Thank you, Mr. Chairman. I wish there was a simple one-word answer that I could give Mr. Hawkins, but, in fact, the answer is, "it depends." If you want to become an engineer, you're going to have to have pure math. All of these courses, by the way, will end in a zero. So we're talking about 30s. So it'll be Language Arts, it'll be a 30-level course; the same with Experiential Science, it'll be a 30-level course. It will depend what field you're going into at college whether or not this course will help you get there. So for instance, rather than dissecting a frog, the course may involve dissecting a muskrat or something that's much more relevant to those of us in the North here. That's the sort of thing that we're doing.
We're trying to make sure that the Pathways Program is also designed to be a little more flexible in terms of exit points. It will allow somebody to exit to go on to college. It will allow somebody to exit to go into an apprenticeship, or it will allow somebody to exit directly into the world of work. That's one of the ways we're trying to make things more flexible.
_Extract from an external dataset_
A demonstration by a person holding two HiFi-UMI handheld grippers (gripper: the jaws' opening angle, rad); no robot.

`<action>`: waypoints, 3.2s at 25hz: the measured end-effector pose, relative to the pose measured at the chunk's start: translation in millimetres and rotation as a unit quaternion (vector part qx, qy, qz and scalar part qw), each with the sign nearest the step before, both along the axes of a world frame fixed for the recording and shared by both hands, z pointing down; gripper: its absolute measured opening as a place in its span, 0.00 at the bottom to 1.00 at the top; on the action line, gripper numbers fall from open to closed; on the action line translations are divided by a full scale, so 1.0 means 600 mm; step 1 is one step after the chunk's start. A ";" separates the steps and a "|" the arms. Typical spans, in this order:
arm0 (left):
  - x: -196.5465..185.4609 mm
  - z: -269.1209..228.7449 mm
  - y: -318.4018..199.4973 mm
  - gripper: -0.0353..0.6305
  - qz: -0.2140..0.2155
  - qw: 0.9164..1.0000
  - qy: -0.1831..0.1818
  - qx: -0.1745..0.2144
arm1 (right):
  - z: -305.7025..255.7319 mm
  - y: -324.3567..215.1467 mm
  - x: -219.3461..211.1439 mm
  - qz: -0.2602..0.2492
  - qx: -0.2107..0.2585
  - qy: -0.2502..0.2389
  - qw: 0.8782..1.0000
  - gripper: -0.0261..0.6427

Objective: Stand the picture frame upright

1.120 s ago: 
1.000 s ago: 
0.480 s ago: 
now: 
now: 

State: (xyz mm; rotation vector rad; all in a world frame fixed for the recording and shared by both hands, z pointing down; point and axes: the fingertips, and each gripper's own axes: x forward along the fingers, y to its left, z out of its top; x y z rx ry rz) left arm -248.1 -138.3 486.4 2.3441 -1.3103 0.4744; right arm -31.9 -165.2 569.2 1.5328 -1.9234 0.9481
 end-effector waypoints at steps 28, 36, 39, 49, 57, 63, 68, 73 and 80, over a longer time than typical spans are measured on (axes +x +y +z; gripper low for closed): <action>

We're also, at this point, distributing the course outline, the curriculum, to post-secondary institutions to get their take on it, just to make sure that what we're doing will be accepted by post-secondary institutions in the prerequisites for the courses that they set out. But again, it's going to come down to the actual course of study at the post-secondary institution whether or not each of these courses will be relevant. It's gotten to the point where when you move into the post-secondary education field now, it's gotten so specialized that you have to have taken exactly the right courses in order to get into a lot of fields of study. So students are going to have to be more and more aware of that requirement as they move through high school, as well.